Tamam şimdi Timur yakışıklı bir çocuk . Bizim oralarda yiğidi öldür hakkını yeme
derler . Ama Timur'un gerçekten kalbini kırmaktan korkuyorum . Aynı zamanda Enes'i artık sevmiyorum . Bir sinirle geçebilecek bir şeymiş . Yani Buda demek oluyor ki anlık bir hevesmiş .Aslında Timur'un kalbi falanda umurumda değil . Onu düşünmemden dolayı da değil. . Tek sebep benim kendimi düşünmem . Çünkü Timur'la sevgili olmak istemiyorum.
Timur'dan
Asena gerçekten çok güzel bir kız . Ve sadece dış görünüş olarak değil iç güzellik olarak da . Yemekhaneye girdikten sonra ona bakabilecek yüz bulamadım. Oysa o sadece Enese bakıyordu . Bir sesle kapıya döndüm Asena gidiyordu . Dayanamayıp peşine takıldım .

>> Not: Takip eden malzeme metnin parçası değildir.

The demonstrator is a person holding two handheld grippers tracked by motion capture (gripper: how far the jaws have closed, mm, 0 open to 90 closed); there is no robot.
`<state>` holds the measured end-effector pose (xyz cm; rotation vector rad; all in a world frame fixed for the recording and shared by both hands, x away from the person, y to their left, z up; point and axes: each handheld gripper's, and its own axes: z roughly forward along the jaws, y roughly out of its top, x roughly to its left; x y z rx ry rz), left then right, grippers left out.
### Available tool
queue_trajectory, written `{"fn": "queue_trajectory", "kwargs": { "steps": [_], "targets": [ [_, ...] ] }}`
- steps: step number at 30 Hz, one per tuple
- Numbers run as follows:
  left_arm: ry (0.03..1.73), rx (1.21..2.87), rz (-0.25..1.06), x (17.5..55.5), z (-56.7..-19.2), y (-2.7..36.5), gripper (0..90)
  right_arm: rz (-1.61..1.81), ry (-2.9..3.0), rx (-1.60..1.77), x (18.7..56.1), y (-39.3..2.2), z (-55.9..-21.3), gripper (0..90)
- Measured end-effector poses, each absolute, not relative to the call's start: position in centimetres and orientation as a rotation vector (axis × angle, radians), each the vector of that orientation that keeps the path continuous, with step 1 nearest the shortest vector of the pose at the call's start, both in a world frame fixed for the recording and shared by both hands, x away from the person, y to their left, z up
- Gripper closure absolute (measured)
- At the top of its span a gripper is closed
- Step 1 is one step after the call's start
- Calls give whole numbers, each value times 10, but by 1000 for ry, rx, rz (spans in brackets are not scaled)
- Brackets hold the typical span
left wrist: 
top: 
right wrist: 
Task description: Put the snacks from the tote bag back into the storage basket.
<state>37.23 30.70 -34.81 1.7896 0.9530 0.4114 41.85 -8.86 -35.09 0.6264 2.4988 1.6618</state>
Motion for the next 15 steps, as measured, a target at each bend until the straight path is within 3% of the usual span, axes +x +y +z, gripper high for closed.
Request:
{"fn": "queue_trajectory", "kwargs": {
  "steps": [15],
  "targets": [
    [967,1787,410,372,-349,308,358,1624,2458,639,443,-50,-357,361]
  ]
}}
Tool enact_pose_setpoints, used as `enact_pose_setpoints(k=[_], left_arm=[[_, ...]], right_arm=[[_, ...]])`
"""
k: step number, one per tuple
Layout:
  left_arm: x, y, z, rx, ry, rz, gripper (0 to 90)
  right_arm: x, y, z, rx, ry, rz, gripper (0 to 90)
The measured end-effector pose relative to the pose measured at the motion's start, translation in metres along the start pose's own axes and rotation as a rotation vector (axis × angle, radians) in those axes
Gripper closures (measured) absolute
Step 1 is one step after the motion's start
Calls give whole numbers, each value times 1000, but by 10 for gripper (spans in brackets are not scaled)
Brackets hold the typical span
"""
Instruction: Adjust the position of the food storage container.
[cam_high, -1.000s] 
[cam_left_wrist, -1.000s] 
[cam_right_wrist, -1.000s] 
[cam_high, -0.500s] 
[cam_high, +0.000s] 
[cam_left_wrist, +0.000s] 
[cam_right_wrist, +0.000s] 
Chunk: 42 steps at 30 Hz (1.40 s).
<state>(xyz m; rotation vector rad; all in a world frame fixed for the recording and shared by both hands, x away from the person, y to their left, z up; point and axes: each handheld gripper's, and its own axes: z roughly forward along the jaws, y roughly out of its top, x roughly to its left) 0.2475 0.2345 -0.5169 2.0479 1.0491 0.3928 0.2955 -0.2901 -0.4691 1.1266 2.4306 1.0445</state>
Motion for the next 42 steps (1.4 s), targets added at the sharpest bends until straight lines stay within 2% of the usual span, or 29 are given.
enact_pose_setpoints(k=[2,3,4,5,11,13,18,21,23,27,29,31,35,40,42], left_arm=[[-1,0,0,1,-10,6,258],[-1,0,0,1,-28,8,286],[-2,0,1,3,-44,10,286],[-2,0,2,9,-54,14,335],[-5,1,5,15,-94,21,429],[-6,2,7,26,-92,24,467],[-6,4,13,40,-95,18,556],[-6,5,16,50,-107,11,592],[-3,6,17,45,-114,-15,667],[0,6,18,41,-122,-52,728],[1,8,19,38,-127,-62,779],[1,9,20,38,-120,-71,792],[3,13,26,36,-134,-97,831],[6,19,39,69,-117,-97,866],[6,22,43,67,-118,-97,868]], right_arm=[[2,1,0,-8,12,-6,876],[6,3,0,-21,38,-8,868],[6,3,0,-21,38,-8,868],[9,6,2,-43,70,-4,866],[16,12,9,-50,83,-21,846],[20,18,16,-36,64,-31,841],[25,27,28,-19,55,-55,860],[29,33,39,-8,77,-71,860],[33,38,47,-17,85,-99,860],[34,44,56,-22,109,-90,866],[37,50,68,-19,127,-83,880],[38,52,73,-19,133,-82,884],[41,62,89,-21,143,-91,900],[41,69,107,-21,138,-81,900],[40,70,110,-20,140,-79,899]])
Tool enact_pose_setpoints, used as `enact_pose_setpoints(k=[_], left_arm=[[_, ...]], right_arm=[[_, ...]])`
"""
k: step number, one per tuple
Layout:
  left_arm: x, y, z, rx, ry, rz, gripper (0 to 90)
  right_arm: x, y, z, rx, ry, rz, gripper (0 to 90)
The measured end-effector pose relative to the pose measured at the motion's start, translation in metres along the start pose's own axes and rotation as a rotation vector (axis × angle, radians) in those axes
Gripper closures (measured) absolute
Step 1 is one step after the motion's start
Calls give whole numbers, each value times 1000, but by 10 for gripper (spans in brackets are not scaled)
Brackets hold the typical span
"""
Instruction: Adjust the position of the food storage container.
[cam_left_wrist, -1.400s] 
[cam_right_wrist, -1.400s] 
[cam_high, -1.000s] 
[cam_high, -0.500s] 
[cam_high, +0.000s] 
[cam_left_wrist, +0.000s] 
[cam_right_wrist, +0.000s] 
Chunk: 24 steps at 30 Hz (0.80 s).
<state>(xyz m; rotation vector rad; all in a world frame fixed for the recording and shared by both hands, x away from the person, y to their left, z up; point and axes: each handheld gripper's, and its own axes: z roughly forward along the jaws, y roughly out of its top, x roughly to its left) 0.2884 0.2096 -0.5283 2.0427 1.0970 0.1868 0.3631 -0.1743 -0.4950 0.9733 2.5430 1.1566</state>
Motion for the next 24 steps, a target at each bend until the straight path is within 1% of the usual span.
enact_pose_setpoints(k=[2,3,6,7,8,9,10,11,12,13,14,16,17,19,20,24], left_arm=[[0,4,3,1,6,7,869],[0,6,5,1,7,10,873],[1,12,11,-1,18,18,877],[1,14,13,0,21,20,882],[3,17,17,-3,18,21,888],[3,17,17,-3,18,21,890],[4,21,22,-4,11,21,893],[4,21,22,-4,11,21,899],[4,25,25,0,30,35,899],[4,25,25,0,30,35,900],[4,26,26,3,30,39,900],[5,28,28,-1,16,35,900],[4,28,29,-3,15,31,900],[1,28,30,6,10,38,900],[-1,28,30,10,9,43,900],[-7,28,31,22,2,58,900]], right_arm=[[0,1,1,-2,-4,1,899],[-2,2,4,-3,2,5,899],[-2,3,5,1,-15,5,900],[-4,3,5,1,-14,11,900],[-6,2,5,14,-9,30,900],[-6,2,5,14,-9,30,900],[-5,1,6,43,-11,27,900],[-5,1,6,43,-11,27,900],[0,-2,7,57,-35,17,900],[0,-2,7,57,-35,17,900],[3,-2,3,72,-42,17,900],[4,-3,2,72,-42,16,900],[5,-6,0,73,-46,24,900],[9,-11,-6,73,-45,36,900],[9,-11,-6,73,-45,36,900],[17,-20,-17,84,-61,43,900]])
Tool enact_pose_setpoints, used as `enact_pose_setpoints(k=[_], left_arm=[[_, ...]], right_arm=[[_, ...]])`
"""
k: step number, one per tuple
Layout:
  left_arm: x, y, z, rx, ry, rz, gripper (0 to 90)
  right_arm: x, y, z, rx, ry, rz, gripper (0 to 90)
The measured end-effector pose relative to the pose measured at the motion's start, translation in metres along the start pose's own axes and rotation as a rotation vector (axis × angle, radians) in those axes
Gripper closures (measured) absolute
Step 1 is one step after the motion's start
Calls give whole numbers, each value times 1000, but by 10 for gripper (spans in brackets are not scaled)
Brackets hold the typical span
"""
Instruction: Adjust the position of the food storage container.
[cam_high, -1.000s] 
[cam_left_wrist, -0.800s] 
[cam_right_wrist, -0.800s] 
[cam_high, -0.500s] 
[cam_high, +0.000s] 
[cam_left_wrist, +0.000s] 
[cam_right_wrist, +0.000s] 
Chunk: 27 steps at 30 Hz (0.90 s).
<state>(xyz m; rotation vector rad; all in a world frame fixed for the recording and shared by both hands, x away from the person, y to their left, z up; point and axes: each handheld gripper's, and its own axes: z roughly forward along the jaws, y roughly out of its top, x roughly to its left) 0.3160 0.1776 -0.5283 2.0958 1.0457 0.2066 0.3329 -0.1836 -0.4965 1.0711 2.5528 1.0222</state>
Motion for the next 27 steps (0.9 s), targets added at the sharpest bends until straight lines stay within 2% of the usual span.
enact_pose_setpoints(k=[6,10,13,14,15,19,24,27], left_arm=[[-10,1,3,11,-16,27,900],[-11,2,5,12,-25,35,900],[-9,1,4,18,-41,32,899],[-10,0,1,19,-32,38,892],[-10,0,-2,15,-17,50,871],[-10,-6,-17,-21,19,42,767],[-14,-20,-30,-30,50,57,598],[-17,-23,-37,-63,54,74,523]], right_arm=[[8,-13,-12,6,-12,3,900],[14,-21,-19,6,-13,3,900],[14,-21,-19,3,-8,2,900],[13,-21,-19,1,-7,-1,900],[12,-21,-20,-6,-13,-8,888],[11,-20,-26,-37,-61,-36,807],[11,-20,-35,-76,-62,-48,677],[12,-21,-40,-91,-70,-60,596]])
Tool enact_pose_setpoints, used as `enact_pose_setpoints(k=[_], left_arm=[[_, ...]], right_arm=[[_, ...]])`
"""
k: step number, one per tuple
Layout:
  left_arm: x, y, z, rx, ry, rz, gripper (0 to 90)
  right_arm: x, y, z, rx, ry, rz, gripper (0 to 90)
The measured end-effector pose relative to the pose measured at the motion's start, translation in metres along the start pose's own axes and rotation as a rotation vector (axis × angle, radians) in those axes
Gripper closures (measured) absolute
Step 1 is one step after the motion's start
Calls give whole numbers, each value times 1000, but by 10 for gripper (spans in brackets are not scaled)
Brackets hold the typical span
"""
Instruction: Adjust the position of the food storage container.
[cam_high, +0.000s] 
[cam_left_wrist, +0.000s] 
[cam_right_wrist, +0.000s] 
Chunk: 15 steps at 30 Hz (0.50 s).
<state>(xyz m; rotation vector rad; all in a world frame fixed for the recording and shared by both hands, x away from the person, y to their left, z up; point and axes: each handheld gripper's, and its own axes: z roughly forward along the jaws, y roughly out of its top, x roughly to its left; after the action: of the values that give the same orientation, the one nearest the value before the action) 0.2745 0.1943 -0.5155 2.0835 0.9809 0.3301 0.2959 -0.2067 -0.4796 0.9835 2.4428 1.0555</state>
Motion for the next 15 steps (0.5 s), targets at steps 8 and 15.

(Arkadaşlar çok uzatmak istemedim çünkü yukarıda okudunuz 🦋🦋🦋)Asena'dan
Eğitmen ve Timur gelince derse başladık . Ben sadece Timur konusunda ne yapacağımı düşünürken arada Timur'a göz atıyordum . Gerçekten kalbini kırdım ama ben insan sevmiyorum . Bu benim elimde olan bir şey değil. Hem ben zaten bir şeyler kırmaya , incitmeye müsait biriyim ama iş Timur olunca -yani beni sevdiğini söylediği için - çok garip hissetim . Normalde biri böyle bir şey dese takmam 'he' der geçerim ama olmuyor . Olmayınca olamıyor maalesef.
Ben bunları düşünürken ders bitmişti. Timur tek kelime etmeden gitmişti . Gidip ondan özür mü dilesem ? Diye düşündüm ama ben kimseden benim elimde olmayan bir şey yüzünden özür dilemem . Ayrıca ben Elis ve Aşkın hariç kimseden özür dilemem.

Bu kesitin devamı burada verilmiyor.